Introduction: Information about real-world ranibizumab use is needed to optimize treatment of macular edema secondary to retinal vein occlusion (RVO). The BOREAL-RVO study assessed treatment use, effectiveness, and safety of 24-month treatment with ranibizumab 0.5 mg in patients with visual impairment due to macular edema secondary to RVO in a real-world setting. Methods: This was a multicenter, post-authorization, observational study in France, including patients starting ranibizumab for RVO. Primary endpoint was mean change from baseline in best-corrected visual acuity (BCVA) at month 6. Secondary endpoints were mean changes from baseline in BCVA at month 24 and central retinal thickness (CRT) at months 6 and 24, and treatment use in real-world setting. Results: 226 branch RVO (BRVO) and 196 central RVO (CRVO) patients were enrolled; 71.7% and 70.9% completed the 24-month follow-up, respectively. In BRVO, mean (SD) baseline BCVA was 55.2 (18.7) letters, with gains of 14.3 (13.7), 14.1 (16.5), 13.0 (17.5), and 11.4 (20.1) letters at months 3, 6, 12, and 24, respectively. In CRVO, mean (SD) baseline BCVA was 40.4 (25.6) letters, with gains of 16.0 (21.2), 9.5 (25.4), 9.2 (27.7), and 8.3 (23.8) letters at months 3, 6, 12, and 24, respectively. At month 24, 52% of BRVO and 41% of CRVO patients had gains of 15 or more letters. In BRVO, mean (SD) CRT values at baseline and months 3, 6, 12, and 24 were 550 (175), 315 (104), 343 (122), 335 (137), and 340 (105) μm. In CRVO, mean (SD) CRT values at baseline and months 3, 6, 12, and 24 were 643 (217), 327 (152), 400 (203), 379 (175), and 348 (161) μm. On average, BRVO patients had 3.8 injections for 6.9 visits by month 6, and 7.2 injections for 19.7 visits by month 24. CRVO patients had 2.7 injections for 4.2 visits by month 6 and 7.1 injections for 21.1 visits by month 24. Factors predictive of better BCVA gain at month 6 were age under 60 at baseline, lower baseline BCVA and BCVA gain at month 3. There were no new safety findings.
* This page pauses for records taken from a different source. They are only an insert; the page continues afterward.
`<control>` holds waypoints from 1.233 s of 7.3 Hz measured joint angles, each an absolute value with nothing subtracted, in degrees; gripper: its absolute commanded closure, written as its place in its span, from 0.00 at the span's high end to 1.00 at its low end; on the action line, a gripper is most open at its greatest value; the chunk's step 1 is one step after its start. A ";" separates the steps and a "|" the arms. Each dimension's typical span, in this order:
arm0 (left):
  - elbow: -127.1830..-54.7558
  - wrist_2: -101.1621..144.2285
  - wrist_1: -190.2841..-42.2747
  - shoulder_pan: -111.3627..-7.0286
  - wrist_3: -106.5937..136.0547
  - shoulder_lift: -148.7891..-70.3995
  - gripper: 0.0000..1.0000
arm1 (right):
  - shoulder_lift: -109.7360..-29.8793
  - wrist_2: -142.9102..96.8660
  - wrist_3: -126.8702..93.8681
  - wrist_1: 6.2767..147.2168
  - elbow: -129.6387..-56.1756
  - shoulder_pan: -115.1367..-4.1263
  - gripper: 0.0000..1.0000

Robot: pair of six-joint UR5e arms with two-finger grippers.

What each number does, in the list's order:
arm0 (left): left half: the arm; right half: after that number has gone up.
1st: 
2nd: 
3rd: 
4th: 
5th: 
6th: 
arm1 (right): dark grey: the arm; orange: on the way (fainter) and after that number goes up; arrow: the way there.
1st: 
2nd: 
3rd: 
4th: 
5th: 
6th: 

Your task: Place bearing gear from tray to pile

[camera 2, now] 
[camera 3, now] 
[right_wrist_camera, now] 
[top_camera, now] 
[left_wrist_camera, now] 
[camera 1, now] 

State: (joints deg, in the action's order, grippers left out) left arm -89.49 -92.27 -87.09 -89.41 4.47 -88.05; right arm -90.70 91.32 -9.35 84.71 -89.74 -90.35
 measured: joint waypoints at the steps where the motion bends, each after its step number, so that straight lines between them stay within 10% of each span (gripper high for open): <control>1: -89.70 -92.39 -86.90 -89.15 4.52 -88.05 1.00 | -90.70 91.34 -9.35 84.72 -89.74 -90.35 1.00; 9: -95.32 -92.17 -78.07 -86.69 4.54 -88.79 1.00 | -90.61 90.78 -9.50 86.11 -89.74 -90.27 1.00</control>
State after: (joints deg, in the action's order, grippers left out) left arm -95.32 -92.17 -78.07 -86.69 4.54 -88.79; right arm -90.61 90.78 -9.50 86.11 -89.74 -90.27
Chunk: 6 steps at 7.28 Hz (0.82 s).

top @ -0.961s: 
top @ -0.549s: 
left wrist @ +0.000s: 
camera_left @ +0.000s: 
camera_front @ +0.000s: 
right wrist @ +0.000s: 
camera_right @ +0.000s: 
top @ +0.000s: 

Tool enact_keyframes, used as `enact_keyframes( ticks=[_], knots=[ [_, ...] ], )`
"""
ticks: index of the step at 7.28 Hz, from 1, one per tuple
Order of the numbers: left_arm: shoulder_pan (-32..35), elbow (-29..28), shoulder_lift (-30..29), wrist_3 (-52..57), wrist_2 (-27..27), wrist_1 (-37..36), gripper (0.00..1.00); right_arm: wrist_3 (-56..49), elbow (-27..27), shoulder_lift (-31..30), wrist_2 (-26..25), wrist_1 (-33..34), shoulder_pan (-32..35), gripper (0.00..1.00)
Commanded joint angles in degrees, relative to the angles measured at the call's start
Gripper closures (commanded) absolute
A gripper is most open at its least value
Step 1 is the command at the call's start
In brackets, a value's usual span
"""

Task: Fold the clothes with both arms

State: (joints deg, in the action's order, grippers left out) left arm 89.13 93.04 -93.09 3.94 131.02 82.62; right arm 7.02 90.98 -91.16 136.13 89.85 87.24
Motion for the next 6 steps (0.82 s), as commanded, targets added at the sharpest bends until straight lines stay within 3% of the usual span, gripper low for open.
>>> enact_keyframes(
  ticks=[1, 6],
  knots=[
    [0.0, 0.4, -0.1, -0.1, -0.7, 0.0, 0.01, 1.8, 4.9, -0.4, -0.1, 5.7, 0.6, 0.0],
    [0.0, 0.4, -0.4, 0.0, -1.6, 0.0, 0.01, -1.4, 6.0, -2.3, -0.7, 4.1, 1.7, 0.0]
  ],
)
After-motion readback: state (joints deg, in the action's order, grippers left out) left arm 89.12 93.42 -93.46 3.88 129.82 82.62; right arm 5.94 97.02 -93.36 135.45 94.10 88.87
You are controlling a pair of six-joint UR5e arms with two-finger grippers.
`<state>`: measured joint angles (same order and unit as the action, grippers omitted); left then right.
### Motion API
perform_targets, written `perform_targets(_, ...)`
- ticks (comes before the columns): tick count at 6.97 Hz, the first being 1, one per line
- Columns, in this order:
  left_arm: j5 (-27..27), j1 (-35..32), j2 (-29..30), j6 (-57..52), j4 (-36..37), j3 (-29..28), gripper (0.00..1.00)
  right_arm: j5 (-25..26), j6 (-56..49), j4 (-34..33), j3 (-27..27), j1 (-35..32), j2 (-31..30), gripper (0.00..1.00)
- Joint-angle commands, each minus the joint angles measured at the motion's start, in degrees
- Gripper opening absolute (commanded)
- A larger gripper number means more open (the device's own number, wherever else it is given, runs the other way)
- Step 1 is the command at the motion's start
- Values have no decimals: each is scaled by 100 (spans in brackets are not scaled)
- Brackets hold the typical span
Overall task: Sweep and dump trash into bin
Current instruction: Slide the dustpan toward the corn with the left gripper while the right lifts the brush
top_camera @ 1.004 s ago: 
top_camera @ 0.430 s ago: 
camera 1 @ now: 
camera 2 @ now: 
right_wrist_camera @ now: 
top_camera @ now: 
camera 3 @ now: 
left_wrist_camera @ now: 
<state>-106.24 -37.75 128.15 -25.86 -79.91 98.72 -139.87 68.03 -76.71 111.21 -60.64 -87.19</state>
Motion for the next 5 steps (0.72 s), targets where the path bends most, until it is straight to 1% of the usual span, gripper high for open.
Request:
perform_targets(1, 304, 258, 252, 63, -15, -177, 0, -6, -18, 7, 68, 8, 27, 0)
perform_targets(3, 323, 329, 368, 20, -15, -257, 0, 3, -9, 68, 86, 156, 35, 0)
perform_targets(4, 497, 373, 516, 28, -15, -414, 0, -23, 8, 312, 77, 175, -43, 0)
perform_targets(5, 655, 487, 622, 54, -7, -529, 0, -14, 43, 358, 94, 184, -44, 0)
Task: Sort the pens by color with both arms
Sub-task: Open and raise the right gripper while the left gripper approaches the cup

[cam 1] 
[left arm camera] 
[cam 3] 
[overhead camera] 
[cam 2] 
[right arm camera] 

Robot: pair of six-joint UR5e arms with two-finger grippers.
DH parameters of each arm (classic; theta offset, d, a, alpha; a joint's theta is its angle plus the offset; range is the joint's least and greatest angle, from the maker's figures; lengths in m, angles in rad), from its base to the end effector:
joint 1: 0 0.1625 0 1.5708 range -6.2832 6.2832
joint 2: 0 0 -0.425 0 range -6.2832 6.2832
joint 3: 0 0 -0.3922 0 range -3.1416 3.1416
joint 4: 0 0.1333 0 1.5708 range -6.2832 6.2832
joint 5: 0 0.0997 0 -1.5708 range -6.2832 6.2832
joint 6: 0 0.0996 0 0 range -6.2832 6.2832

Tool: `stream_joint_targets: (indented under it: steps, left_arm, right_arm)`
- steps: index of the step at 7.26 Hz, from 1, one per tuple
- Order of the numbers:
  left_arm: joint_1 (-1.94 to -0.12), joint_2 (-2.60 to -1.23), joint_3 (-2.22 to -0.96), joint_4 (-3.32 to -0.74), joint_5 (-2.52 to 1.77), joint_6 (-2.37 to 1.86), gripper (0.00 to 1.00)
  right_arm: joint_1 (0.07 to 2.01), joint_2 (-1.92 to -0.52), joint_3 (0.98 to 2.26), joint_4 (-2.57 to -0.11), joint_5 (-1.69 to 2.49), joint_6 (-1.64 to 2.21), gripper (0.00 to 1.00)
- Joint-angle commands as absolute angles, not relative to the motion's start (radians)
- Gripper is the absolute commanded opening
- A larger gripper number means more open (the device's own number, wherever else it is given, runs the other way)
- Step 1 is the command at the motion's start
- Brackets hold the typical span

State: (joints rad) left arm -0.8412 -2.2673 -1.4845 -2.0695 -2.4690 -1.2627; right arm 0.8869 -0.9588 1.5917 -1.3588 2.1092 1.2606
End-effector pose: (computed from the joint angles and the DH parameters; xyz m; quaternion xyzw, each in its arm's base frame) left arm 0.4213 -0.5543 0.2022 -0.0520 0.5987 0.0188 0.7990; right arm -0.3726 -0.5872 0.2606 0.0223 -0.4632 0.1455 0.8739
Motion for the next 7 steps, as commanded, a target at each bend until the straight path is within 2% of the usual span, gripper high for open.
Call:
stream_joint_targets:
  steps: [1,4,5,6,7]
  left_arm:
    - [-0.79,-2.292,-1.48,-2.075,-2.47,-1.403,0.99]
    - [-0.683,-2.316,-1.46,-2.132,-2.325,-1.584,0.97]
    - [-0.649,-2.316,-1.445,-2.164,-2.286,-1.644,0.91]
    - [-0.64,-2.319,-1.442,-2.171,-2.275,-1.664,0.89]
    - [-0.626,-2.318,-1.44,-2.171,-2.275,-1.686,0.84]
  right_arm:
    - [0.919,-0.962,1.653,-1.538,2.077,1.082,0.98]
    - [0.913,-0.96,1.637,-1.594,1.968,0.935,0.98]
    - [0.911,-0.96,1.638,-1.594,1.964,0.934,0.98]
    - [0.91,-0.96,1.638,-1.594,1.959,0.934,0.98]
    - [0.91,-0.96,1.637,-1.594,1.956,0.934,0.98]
Conclusion: Major improvements in BCVA and CRT were observed at month 3 after the induction phase and then were sustained up to month 24, with a slight decrease, probably due to under-treatment. This study demonstrated ranibizumab to be a safe and effective treatment for BRVO and CRVO in the real-world setting, although more regular or proactive treatment could further improve outcomes.